Copeland, however, agreed to let Clark try an event if he passed two tests--a biopsy that would show whether the heart was being rejected, and a tread-mill typically given heart patients one year after surgery. Clark sailed through both.

“Dr. Copeland said, ‘Clark, a deal’s a deal. Good luck,’ ” he recalled.

Becomes a Triathlete

With nurses at each of the aid stations along the route, Clark completed the course. Barely nine months after getting a new heart, Gary Clark was a triathlete.

It didn’t stop there. Clark entered an event in Denver--and immediately met the wrath of the race organizers. The medical director for the Bud Lite U.S. Triathlon Series, Dr. Doug Hiller, called Clark to argue that he shouldn’t do the event. Clark, however, was not about to be denied and argued his case.

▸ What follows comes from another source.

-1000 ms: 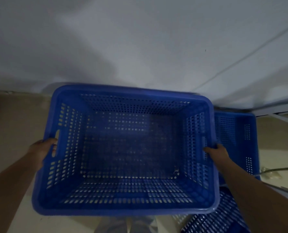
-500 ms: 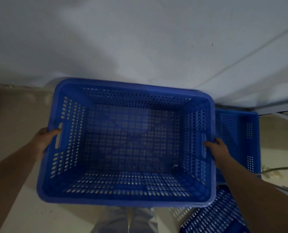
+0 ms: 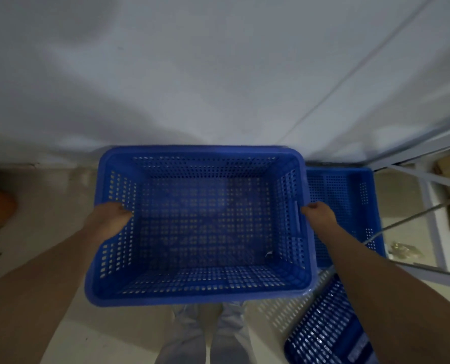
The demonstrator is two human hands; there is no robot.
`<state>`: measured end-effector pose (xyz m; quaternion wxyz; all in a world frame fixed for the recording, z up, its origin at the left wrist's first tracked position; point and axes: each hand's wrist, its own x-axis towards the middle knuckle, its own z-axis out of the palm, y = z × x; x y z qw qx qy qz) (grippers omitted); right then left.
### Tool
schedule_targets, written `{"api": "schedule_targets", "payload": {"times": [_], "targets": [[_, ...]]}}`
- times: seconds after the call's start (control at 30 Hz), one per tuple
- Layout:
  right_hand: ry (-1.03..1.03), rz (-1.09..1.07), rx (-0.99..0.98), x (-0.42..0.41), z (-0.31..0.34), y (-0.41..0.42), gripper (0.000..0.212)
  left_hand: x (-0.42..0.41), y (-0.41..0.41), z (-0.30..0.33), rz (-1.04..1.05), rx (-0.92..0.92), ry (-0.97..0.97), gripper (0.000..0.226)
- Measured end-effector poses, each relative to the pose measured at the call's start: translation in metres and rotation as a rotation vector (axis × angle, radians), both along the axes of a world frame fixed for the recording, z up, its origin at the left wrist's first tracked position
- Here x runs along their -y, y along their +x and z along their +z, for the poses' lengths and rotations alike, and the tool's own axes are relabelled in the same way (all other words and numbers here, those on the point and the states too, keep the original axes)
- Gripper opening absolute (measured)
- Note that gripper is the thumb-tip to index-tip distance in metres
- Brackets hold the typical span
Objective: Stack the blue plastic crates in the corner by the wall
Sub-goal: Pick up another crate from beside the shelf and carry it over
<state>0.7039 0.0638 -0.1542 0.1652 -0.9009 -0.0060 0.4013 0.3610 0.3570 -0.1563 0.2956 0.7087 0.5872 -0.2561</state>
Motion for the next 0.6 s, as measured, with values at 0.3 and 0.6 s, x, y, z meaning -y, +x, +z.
{"api": "schedule_targets", "payload": {"times": [0.3, 0.6], "targets": [[-0.155, 0.686, 0.106, 0.016, 0.117, -0.032, 0.038, 0.046, 0.092, 0.118, -0.846, -0.046, 0.127, 0.022], [-0.044, 0.463, 0.181, 0.114, 0.230, -0.032, 0.024, 0.168, 0.208, 0.250, -1.170, 0.172, 0.299, 0.024]]}}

“They had visions of the headlines,” Clark recalls with a laugh. “Instead of ‘Such and Such Wins Triathlon’ it would be ‘Heart Transplant Patient Drops Dead on Bike During Triathlon.’ ”

Eventually, Hiller and other officials relented. It was not until about a year later they learned that Clark, during his negotiations with Hiller over the telephone, had been sitting propped up in a hospital bed getting treatment for kidney problems stemming from the heart transplant.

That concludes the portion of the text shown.